- TASK PROMPT
In the listing that follows, find the line with "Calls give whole", then copy exactly from it through the line with "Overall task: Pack", leaving out every picture.

(Beginning of MATERIAL PROVIDED)

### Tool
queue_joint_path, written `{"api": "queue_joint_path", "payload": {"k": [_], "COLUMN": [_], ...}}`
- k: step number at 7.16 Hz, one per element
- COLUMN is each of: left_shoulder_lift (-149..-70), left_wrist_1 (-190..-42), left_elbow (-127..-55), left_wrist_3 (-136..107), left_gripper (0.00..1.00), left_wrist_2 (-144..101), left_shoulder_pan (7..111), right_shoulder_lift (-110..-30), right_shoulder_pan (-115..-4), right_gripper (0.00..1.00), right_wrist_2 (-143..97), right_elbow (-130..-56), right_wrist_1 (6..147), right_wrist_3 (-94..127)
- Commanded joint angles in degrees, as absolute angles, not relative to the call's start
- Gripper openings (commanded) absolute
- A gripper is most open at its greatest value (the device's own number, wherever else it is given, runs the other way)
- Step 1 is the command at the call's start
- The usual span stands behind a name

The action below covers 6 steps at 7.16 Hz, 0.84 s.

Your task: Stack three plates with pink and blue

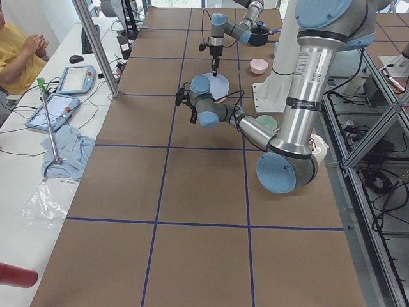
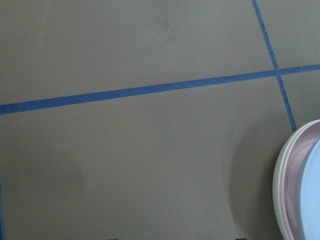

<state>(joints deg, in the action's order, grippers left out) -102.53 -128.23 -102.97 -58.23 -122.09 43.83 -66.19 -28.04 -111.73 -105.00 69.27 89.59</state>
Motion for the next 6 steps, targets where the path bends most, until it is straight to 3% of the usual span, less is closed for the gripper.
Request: {"api": "queue_joint_path", "payload": {"k": [1,3,6], "left_shoulder_lift": [-102.6,-102.4,-98.6], "left_wrist_1": [-128.2,-128.2,-128.2], "left_elbow": [-102.5,-102.3,-103.0], "left_wrist_3": [-58.3,-57.9,-51.1], "left_gripper": [0.83,0.84,0.83], "left_wrist_2": [-122.0,-121.9,-122.3], "left_shoulder_pan": [43.7,43.8,46.2], "right_shoulder_lift": [-66.5,-67.0,-73.7], "right_shoulder_pan": [-28.0,-29.0,-38.7], "right_gripper": [0.99,1.0,1.0], "right_wrist_2": [-111.5,-112.4,-120.7], "right_elbow": [-104.8,-104.8,-105.2], "right_wrist_1": [69.3,69.3,69.3], "right_wrist_3": [89.3,88.9,84.0]}}
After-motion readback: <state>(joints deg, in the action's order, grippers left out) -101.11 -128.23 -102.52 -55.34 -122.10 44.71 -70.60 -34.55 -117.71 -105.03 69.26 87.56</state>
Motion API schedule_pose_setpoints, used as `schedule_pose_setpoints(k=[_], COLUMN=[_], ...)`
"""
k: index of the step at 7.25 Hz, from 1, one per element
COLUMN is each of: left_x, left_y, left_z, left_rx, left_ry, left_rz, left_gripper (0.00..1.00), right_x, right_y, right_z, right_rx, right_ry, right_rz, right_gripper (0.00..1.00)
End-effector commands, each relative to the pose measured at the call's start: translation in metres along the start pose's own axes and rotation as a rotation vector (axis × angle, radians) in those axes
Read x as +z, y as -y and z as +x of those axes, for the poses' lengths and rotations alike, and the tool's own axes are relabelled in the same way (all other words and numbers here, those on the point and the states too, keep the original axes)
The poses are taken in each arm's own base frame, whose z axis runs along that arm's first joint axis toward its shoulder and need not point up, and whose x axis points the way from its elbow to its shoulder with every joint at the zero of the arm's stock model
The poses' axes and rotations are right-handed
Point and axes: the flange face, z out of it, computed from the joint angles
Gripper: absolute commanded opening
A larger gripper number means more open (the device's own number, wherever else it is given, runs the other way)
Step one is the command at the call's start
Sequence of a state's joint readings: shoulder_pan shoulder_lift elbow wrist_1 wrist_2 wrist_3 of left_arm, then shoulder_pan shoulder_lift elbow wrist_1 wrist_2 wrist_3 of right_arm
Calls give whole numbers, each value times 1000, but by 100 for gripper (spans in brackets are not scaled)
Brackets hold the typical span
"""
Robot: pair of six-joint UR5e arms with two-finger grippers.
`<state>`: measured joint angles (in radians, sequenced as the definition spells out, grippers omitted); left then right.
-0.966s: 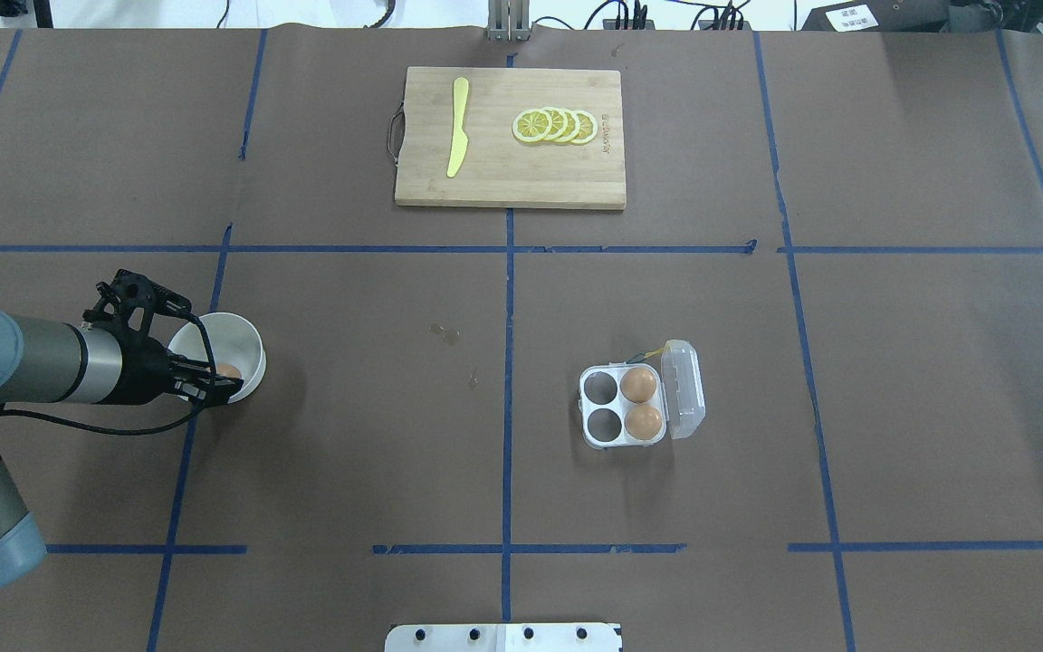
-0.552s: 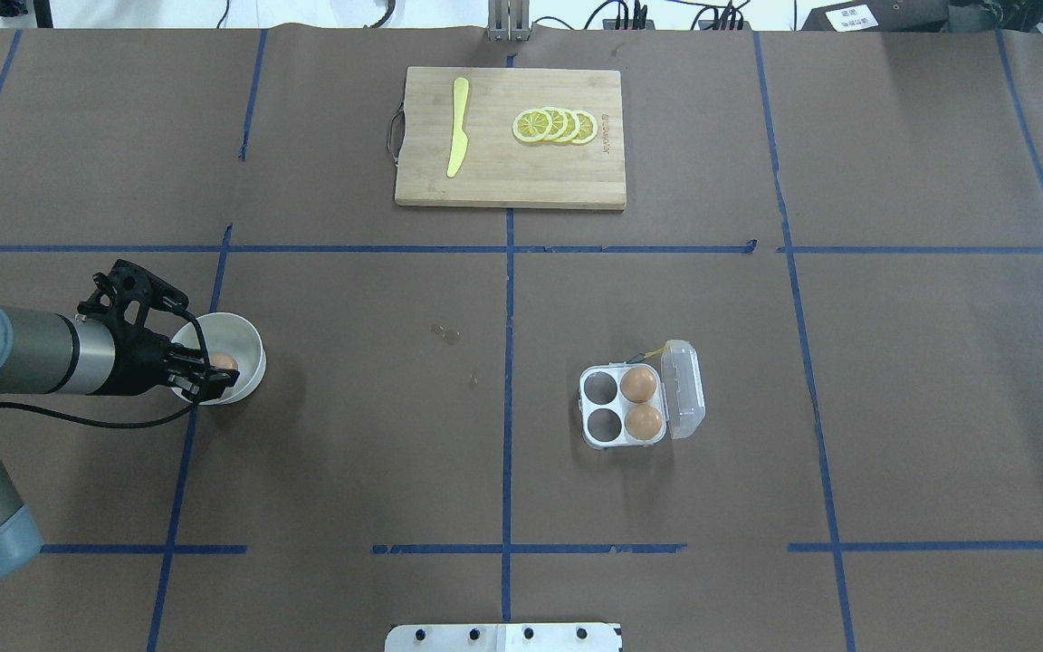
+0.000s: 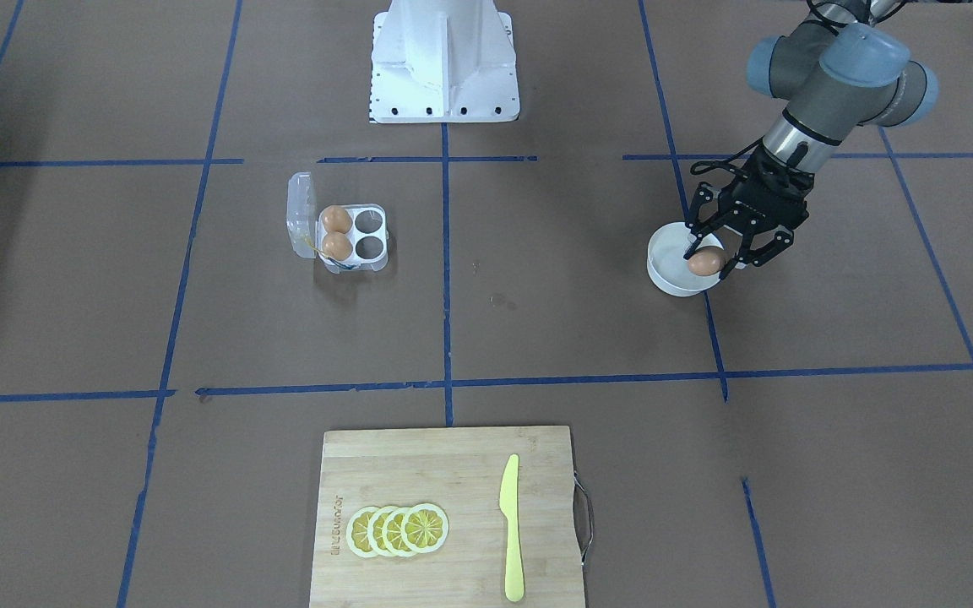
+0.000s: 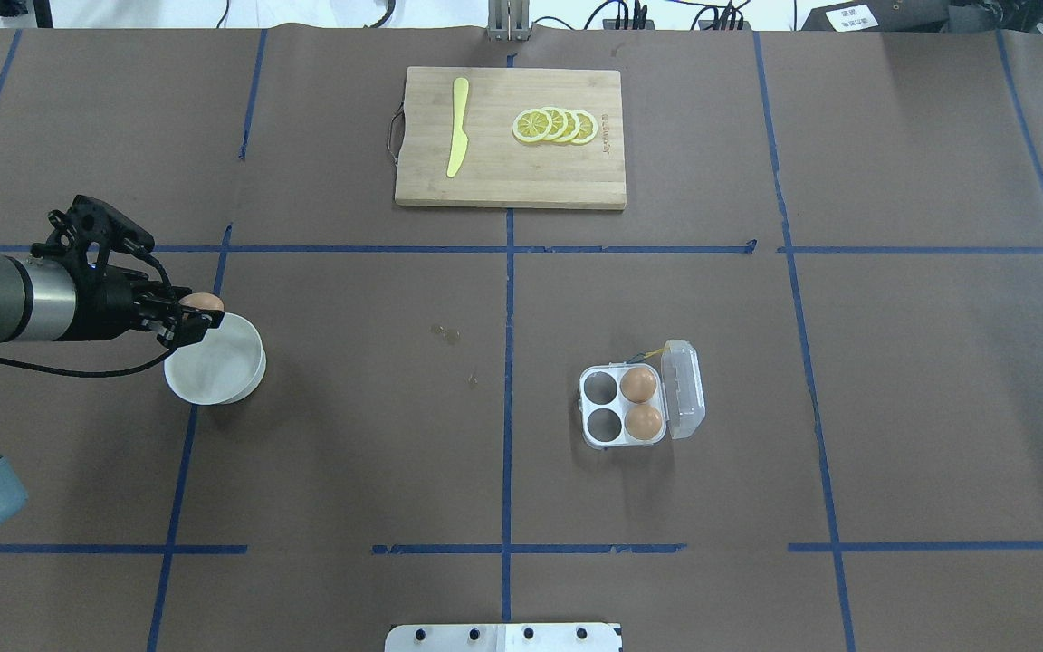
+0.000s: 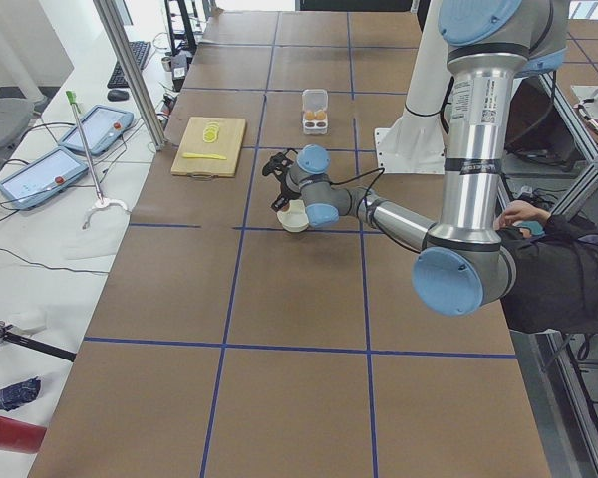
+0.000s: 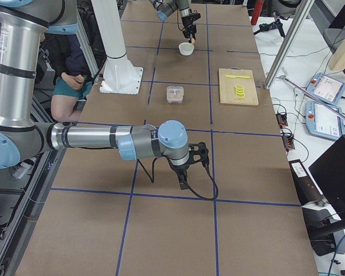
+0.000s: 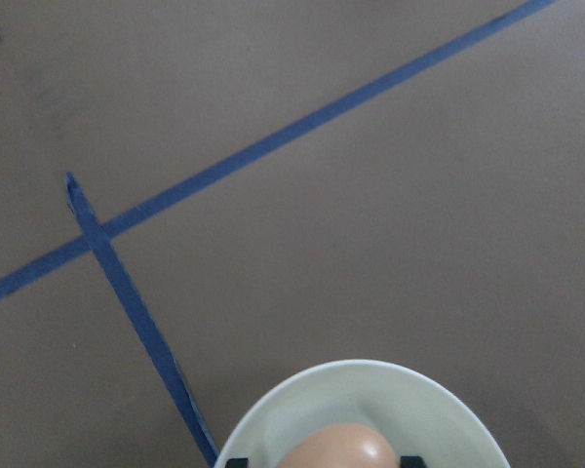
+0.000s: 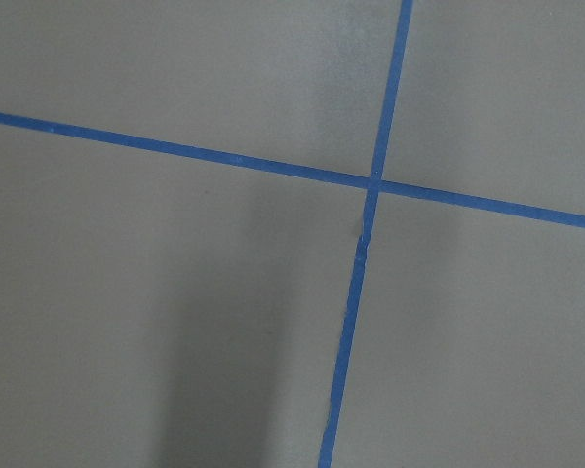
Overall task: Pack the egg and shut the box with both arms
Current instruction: 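Lift the egg out of the bowl with the left gripper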
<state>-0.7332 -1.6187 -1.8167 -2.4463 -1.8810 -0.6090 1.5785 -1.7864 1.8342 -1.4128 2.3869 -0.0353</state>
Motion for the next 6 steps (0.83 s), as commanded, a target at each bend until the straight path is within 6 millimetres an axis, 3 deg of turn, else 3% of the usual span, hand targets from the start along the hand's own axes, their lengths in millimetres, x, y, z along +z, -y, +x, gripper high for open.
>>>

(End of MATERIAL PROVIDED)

- EXERCISE ANSWER
Calls give whole numbers, each value times 1000, but by 100 for gripper (spans in brackets are not scaled)
Brackets hold the typical span
"""
Robot: pair of six-joint UR5e arms with two-finger grippers.
`<state>`: measured joint angles (in radians, sequenced as the definition spells out, grippers omitted); left then right.
-0.966s: 
-0.552s: 
+0.000s: 
+0.000s: 
+0.000s: 
+0.000s: 
+0.000s: 
+0.000s: 
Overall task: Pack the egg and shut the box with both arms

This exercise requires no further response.